__Task statement__: Go through the data below and work out how many lines contain "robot"; the answer is the number alone.

__Material shown__:
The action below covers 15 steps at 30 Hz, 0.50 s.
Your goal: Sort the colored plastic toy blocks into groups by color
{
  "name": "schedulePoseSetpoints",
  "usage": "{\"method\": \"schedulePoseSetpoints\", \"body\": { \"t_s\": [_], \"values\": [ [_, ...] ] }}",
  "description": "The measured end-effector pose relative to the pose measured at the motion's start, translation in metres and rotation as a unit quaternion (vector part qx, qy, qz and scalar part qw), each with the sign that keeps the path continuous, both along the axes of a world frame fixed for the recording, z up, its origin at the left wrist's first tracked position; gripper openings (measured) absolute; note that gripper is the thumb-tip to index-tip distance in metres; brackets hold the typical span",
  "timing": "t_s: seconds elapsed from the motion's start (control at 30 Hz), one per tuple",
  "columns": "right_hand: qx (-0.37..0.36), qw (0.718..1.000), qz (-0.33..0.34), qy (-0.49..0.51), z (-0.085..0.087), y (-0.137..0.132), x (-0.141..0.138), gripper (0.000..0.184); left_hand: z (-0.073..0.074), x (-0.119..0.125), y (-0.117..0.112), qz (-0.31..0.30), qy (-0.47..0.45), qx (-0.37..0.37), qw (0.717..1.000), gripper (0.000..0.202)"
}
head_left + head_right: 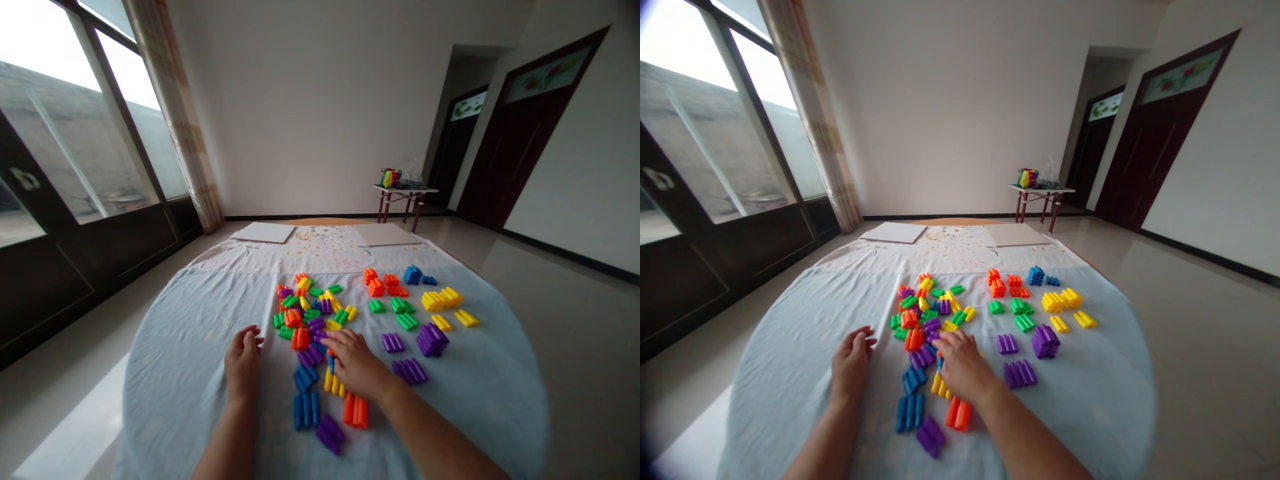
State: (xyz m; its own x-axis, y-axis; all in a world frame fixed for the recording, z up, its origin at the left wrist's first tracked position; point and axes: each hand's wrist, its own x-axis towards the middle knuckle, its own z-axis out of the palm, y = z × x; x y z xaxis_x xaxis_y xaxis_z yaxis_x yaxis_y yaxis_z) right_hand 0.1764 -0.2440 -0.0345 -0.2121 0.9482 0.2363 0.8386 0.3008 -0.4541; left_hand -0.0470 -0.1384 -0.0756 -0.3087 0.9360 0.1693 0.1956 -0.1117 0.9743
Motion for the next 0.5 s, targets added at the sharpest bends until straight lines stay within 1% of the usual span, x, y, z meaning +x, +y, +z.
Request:
{"method": "schedulePoseSetpoints", "body": {
  "t_s": [0.07,0.13,0.2,0.27,0.33,0.4,0.43,0.5],
  "values": [
    [-0.006,1.000,-0.005,0.029,0.004,-0.001,0.010,0.047,0.004,-0.003,-0.001,-0.004,0.030,-0.002,1.000,0.036],
    [0.008,0.998,-0.018,0.058,0.007,-0.005,0.016,0.045,0.009,-0.005,-0.003,-0.004,0.065,-0.001,0.998,0.033],
    [0.022,0.997,-0.034,0.066,0.008,-0.011,0.018,0.041,0.013,-0.008,-0.005,0.001,0.127,0.005,0.992,0.033],
    [0.020,0.998,-0.027,0.052,0.008,-0.018,0.018,0.039,0.015,-0.010,-0.006,0.003,0.205,0.012,0.979,0.036],
    [0.008,0.999,-0.006,0.036,0.009,-0.024,0.019,0.043,0.013,-0.011,-0.005,-0.002,0.266,0.014,0.964,0.039],
    [-0.003,0.999,0.013,0.030,0.009,-0.029,0.020,0.050,0.011,-0.011,-0.004,-0.022,0.290,0.001,0.957,0.040],
    [-0.006,0.999,0.020,0.028,0.010,-0.029,0.021,0.050,0.009,-0.011,-0.002,-0.033,0.298,-0.009,0.954,0.041],
    [-0.006,0.999,0.029,0.022,0.011,-0.029,0.022,0.045,0.007,-0.012,0.001,-0.050,0.311,-0.034,0.948,0.042]
  ]
}}
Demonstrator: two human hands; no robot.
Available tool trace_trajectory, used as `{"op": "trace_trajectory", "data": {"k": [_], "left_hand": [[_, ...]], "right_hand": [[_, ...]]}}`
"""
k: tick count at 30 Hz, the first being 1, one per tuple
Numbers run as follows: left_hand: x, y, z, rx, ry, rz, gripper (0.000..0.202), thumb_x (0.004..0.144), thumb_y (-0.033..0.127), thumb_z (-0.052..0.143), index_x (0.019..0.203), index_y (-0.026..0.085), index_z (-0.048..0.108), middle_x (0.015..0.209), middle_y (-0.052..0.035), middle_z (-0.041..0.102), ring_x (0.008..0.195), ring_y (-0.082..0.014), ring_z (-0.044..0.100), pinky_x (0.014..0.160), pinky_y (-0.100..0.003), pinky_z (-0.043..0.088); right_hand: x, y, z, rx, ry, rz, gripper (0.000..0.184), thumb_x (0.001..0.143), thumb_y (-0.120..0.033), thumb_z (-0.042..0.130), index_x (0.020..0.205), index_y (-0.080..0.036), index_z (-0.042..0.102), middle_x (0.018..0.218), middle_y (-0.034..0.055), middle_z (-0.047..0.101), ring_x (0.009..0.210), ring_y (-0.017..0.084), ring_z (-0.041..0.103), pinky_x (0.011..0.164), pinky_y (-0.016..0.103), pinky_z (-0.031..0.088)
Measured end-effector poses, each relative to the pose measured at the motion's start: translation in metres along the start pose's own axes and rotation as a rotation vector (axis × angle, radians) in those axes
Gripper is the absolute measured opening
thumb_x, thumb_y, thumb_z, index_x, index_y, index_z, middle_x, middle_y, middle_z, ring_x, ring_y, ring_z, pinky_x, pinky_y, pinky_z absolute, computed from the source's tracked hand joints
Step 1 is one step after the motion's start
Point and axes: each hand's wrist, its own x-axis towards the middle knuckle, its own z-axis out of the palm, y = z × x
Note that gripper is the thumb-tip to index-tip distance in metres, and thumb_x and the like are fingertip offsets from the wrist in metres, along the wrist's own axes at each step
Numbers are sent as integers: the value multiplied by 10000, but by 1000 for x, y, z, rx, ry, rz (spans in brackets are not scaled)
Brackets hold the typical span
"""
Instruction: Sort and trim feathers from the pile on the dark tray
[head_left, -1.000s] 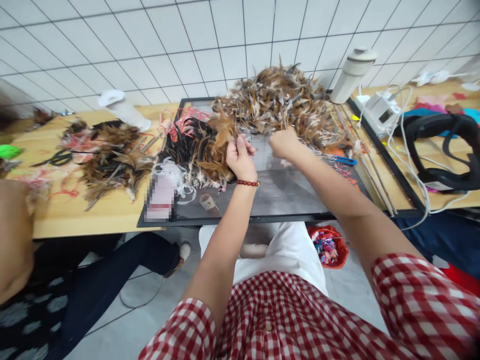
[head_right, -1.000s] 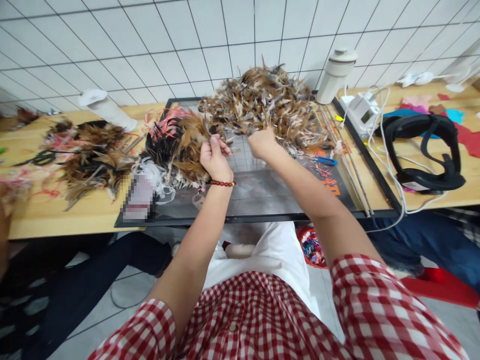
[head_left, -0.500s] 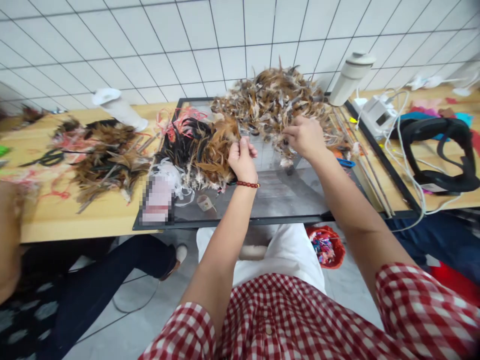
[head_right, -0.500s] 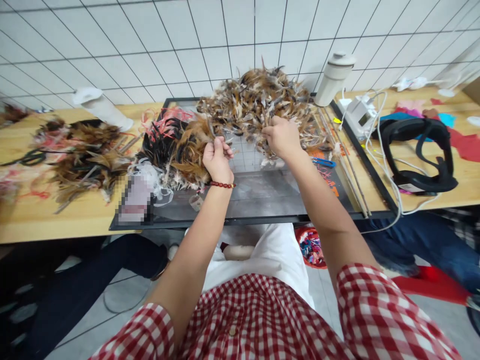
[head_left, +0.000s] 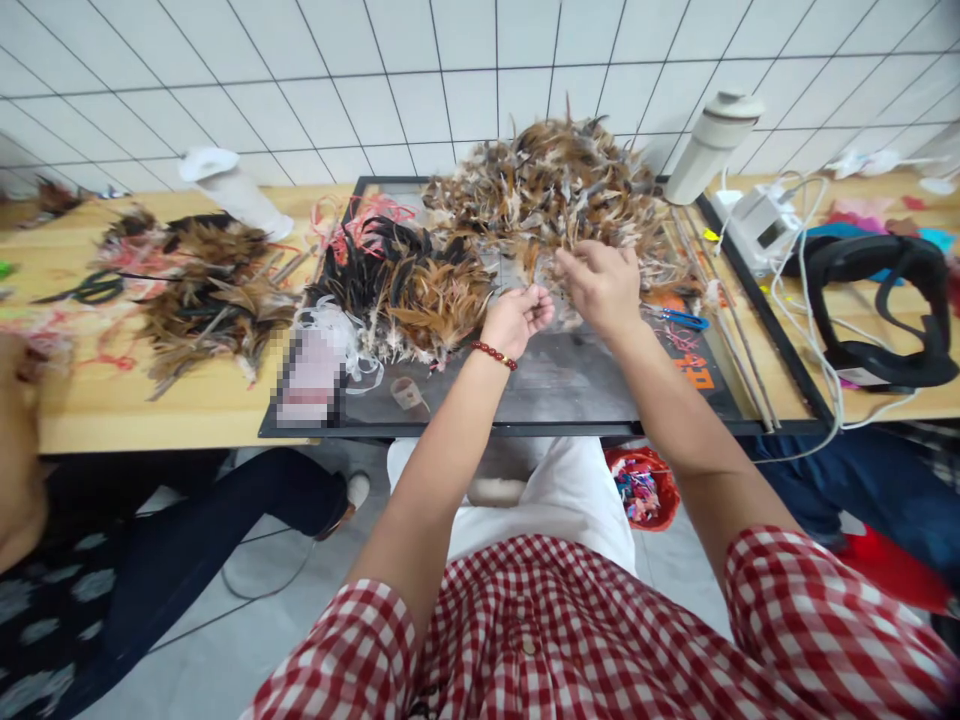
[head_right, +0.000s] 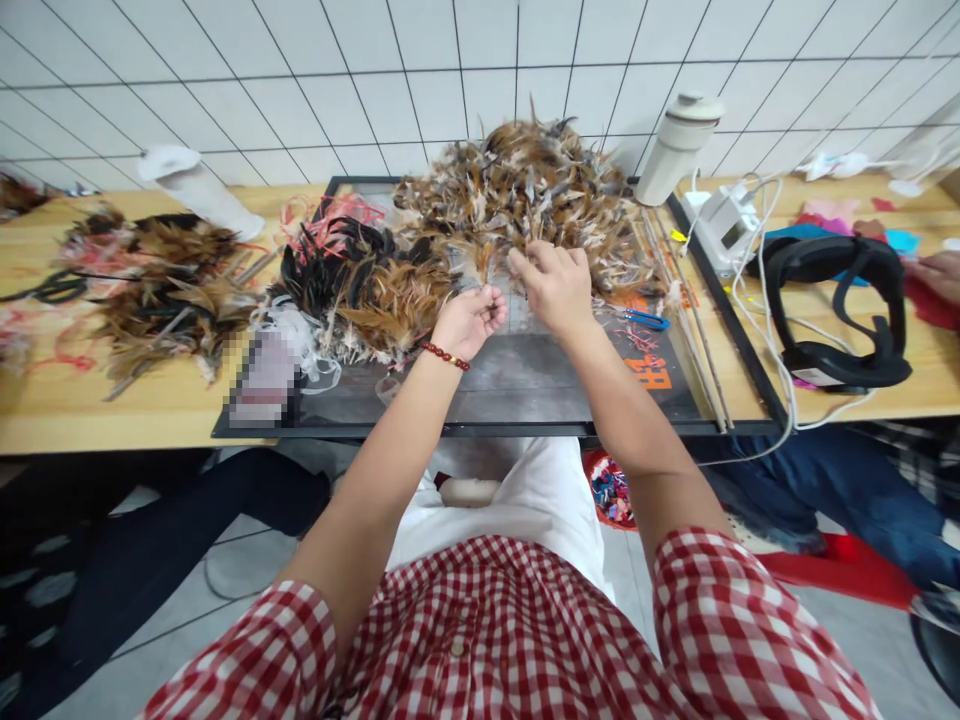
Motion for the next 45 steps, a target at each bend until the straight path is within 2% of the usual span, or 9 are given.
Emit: {"op": "trace_trajectory", "data": {"k": [4,7,10,13,19,24,36,41,45], "left_hand": [[3,-3,3,-29,75,225,242,959,244,741,760,149,639,689,6,681,611,-59,658,719,-201,568],[7,-6,3,-12,132,342,246,915,301,797,768,159,661,708,4,701,645,-68,678,744,-214,583],[10,-10,3,18,152,405,228,910,280,797,752,168,676,698,8,706,662,-79,689,740,-219,582],[9,-14,6,51,113,403,215,904,226,793,733,167,676,671,14,696,641,-82,680,719,-220,578],[4,-10,2,6,68,198,203,922,234,781,775,152,667,775,-29,742,768,-124,765,827,-267,605],[7,-4,-5,-19,14,-26,185,988,222,687,816,158,665,794,-64,772,855,-151,792,895,-293,613],[4,-2,-6,82,-58,-135,193,956,238,735,793,155,673,653,-24,701,581,-103,669,687,-234,555],[-1,1,-3,130,-49,-127,242,986,226,675,757,149,657,595,11,618,522,-79,611,585,-199,493],[-6,6,2,139,46,-90,326,1024,198,559,706,148,609,533,48,506,442,-48,517,470,-160,392]], "right_hand": [[4,0,12,495,93,319,480,955,-444,566,1350,-190,663,1163,151,692,969,262,639,827,414,514],[5,-8,17,1051,-105,532,436,768,-531,777,1039,-197,708,902,45,676,693,144,547,620,288,439],[3,-20,16,1371,-246,568,552,564,-611,927,842,-208,672,794,-12,649,617,85,478,552,232,356],[1,-28,16,1445,-181,586,591,477,-622,964,748,-216,631,676,-54,577,586,71,434,544,221,322],[3,-22,12,1377,-40,558,429,614,-456,918,646,-226,557,589,-69,467,588,95,412,590,255,348],[1,-21,12,1263,-41,398,375,697,-455,910,664,-222,618,693,-28,592,707,140,559,716,302,468],[-2,-16,21,951,27,214,385,736,-567,849,686,-235,662,780,13,639,793,184,583,851,370,519],[-3,-6,27,781,16,195,429,896,-652,691,941,-228,743,986,77,711,922,234,648,898,415,547],[-5,3,22,292,200,-28,465,1068,-442,433,1416,-233,660,1471,153,626,1330,323,580,1111,541,458]]}}
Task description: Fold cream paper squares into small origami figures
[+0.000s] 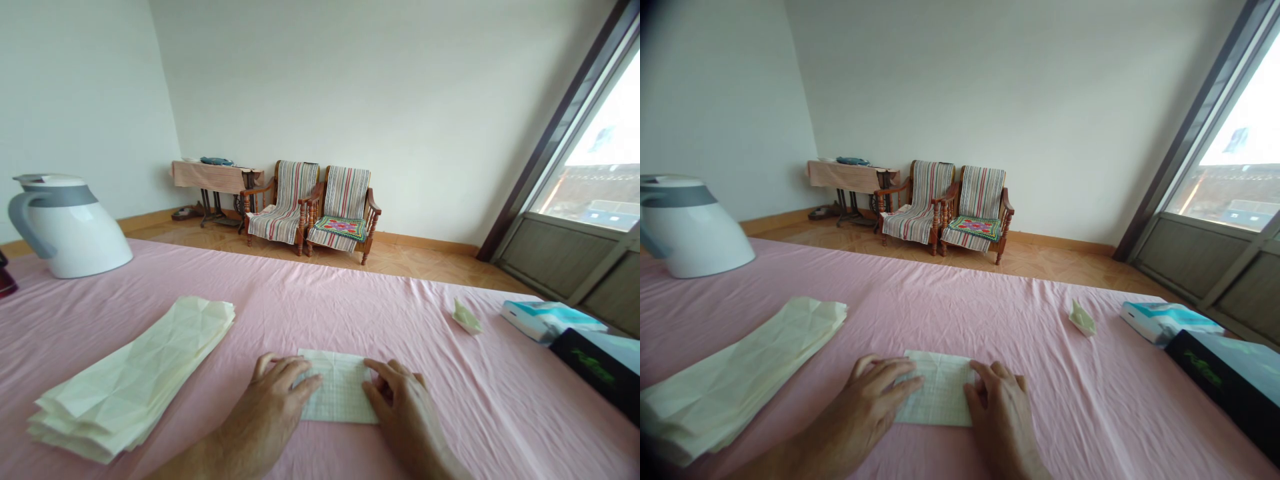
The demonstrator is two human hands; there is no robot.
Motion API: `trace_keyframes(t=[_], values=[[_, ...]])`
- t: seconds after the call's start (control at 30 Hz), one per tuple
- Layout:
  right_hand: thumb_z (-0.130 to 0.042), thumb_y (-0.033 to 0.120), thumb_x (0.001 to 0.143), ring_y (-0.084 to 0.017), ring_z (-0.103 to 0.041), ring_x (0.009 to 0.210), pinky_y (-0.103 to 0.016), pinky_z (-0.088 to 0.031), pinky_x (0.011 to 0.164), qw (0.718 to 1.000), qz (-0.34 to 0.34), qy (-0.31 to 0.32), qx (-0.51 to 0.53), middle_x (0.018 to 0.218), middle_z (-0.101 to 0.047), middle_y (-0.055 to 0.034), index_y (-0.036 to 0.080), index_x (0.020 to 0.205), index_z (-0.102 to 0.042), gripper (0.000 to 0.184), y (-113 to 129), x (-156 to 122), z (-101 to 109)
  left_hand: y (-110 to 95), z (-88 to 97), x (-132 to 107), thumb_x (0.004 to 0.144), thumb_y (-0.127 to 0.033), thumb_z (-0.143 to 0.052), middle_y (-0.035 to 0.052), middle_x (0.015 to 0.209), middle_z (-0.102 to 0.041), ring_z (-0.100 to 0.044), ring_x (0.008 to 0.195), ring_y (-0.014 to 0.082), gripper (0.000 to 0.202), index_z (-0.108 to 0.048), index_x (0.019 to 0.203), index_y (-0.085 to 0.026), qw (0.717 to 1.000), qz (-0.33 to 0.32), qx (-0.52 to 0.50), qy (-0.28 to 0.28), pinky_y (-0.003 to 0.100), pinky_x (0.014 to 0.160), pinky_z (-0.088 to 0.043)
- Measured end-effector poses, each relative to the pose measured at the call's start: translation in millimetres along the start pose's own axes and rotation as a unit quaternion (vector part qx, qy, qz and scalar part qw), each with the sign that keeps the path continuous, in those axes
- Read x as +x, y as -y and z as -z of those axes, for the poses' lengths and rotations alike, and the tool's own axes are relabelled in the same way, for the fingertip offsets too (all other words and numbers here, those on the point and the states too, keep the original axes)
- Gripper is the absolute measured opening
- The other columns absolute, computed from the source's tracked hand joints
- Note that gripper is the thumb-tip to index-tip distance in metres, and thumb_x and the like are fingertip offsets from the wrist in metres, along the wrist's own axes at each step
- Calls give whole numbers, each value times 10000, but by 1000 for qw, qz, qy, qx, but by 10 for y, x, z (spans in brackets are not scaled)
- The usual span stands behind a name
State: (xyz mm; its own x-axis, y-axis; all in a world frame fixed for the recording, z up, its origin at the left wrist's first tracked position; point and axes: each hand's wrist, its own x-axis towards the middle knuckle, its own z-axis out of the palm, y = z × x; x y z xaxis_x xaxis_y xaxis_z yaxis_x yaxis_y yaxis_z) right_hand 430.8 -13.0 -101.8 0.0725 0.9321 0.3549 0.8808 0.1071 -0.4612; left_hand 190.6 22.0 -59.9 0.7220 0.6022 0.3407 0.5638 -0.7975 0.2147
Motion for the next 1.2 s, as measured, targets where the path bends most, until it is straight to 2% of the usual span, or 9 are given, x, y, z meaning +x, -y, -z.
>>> trace_keyframes(t=[0.07,0.17,0.3,0.4,0.5,0.67,0.93,1.1,1.2], values=[[-499,216,868,-213,-625,756,-376,-430,706,998,35,-46,-27,826,-649,-26,253,1065,-645,248,26,-23,33,-1,-1,-4,823,32,-501,57,1157,-607,-534,1100,238,469,-580,1199,-236,1000,3,0,4,436,918,-338],[-467,193,893,-225,-639,910,-377,-452,752,981,152,-109,-58,1027,-675,-54,240,1093,-630,262,128,-64,72,1,-8,-16,872,-20,-532,41,1170,-597,-521,1106,226,418,-571,1214,-257,1000,5,-4,8,419,926,-329],[-493,170,891,-176,-626,1054,-304,-464,842,922,364,-92,-91,1167,-673,-16,194,1169,-598,298,293,-92,53,10,-17,-17,875,-69,-592,20,1171,-594,-516,1098,220,372,-587,1186,-274,1000,24,-12,14,394,924,-331],[-462,196,915,-171,-627,1067,-297,-485,857,884,444,-81,-122,1207,-650,-7,154,1179,-595,299,361,-102,4,14,-8,-6,875,-80,-602,11,1155,-601,-522,1085,211,364,-594,1179,-281,999,30,-17,22,380,919,-335],[-463,200,911,-178,-640,1048,-295,-511,842,882,445,-75,-134,1201,-652,-8,143,1155,-611,291,361,-129,-41,22,2,-3,860,-74,-614,5,1183,-593,-511,1109,211,428,-575,1224,-296,999,30,-18,26,382,938,-327],[-472,138,835,-189,-657,1018,-286,-528,816,905,395,-93,-128,1143,-685,-24,155,1083,-644,302,246,-221,-67,48,-32,-20,848,-55,-602,7,1205,-583,-503,1119,210,475,-563,1251,-304,999,33,-15,16,384,949,-326],[-547,194,723,-235,-688,929,-363,-519,822,943,284,-68,-161,1064,-714,-74,166,1062,-663,359,102,-236,197,46,-12,-27,853,-80,-603,29,1183,-603,-522,1111,222,450,-573,1245,-300,1000,6,-6,-12,396,949,-329],[-526,205,688,-310,-585,1123,-484,-456,908,963,224,-26,-146,1264,-600,-150,126,1260,-538,578,56,-247,203,-14,114,0,798,-316,-739,65,1175,-612,-534,1100,272,419,-610,1192,-254,999,19,-17,24,456,950,-327],[-487,142,622,-315,-481,1243,-522,-392,974,964,237,-33,-116,1363,-509,-162,101,1312,-474,691,86,-236,135,-29,121,20,804,-294,-735,66,1170,-614,-536,1099,267,378,-621,1161,-241,999,23,-19,19,455,953,-325]])
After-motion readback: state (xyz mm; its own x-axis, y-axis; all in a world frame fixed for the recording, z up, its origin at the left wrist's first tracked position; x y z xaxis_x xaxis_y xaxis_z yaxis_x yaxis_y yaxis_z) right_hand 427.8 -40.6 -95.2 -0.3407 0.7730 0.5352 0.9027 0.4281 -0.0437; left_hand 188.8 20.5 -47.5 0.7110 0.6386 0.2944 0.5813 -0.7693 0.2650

__Your solution__: 2